To date, research on instability models has predominantly focused on larger animals such as sheep, rabbits, and rats, with relatively few studies conducted in mice. Given the advantages of genetic manipulation and the availability of transgenic lines in mice, the development of mouse models of spinal instability would greatly advance IVDD research. Thus, establishing a mouse IVDD model that accurately reflects human degenerative pathology is both scientifically substantial and urgently needed.
Cervical instability alters the normal biomechanical loading environment of the intervertebral disc by increasing shear stress, axial compression, and abnormal rotational motion between vertebral bodies (Miyamoto, Yonenobu & Ono, 1991; Qiu, Teo & Zhang, 2006). These abnormal mechanical forces disrupt the homeostasis between anabolic and catabolic processes in disc cells, leading to extracellular matrix degradation, annulus fibrosus delamination, and nucleus pulposus cell apoptosis (Ao et al., 2019). Over time, the persistent abnormal motion accelerates degenerative changes within both the disc and surrounding structures, thereby establishing a direct biomechanical pathway from cervical instability to intervertebral disc degeneration.

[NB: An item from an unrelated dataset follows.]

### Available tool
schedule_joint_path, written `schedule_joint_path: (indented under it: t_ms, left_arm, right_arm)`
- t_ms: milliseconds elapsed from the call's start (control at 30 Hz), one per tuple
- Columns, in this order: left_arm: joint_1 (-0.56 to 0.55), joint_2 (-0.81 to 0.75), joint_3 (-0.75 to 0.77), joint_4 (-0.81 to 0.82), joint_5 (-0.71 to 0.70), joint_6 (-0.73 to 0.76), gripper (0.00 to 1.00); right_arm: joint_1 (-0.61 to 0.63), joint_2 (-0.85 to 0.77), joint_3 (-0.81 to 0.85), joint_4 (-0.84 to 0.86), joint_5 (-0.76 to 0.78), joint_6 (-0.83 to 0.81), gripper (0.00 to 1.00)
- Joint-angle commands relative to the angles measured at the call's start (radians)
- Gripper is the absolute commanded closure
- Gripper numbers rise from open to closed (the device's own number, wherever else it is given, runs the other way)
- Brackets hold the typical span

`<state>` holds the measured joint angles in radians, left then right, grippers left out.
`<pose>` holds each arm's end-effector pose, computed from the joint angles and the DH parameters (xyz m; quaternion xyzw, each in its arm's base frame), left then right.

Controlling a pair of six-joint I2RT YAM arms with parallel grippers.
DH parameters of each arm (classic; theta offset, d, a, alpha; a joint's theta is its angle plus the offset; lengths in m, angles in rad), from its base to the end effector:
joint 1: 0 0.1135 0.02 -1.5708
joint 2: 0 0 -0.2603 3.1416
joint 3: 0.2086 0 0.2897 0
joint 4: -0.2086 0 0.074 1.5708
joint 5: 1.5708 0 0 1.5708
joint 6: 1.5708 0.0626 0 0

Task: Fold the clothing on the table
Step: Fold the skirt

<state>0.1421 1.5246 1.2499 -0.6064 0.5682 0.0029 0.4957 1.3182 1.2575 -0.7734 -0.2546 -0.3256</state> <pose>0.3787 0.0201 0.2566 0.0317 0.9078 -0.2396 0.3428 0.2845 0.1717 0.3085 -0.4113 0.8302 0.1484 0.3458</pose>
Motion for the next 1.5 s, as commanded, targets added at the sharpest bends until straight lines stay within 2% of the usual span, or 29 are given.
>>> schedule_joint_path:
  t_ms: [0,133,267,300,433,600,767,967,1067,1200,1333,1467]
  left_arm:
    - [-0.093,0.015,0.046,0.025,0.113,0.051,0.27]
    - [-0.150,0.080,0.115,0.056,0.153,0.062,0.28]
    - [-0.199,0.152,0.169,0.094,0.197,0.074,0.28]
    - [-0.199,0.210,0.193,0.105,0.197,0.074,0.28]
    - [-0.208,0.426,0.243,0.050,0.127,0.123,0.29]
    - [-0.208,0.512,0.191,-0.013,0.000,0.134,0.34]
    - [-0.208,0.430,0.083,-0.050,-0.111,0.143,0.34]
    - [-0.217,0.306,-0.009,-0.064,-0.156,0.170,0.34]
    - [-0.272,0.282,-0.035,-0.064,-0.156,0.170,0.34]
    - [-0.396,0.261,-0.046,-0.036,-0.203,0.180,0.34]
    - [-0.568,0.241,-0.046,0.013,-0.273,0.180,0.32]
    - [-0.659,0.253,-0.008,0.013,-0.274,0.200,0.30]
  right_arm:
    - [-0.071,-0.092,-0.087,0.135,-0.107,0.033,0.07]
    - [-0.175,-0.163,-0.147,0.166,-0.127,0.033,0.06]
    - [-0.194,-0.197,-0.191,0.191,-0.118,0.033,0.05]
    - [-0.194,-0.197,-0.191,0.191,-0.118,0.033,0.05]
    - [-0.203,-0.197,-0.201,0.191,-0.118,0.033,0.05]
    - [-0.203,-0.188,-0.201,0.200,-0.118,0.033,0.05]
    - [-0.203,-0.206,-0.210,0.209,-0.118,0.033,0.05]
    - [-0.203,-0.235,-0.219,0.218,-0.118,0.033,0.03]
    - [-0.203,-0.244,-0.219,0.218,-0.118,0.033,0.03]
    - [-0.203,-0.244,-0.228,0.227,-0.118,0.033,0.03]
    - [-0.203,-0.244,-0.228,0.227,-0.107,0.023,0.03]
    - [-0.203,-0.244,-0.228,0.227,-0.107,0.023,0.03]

In this study, we present a novel mouse model of cervical instability, achieved by performing bilateral cervical laminectomy and spinous process resection while preserving the facet joints and posterior cervical muscles. This procedure is designed to induce a chronic unstable state in the cervical spine, thereby simulating the pathological process of IVDD driven by instability. We conducted continuous MRI scanning at 12 weeks post-operation to quantitatively track pathological changes and complemented these findings with histological, immunohistochemical, and immunofluorescence analyses.
Materials & Methods
Model and study design
A total of 48 male Sprague–Dawley rats (3 months old, weighing 230 ± 20 g) and 48 male C57BL/6 mice (12 weeks old, weighing 20 ± 2 g) were purchased from the Experimental Animal Center of Southern Medical University (Guangzhou). The animals used in this study were healthy, wild-type, free of genetic modifications, and not undergone any previous surgeries. All animals were randomly assigned into four groups based on random numbers generated by Excel (n = 12 per group): sham, 1-month post-surgery, 2-months post-surgery, and 3-months post-surgery, and were housed individually. The sample size was determined based on the required replicates for histological assessments and other analyses. We acknowledge that no formal a priori power analysis was performed, which is a limitation of the current design. Only males were used to eliminate gender-related differences.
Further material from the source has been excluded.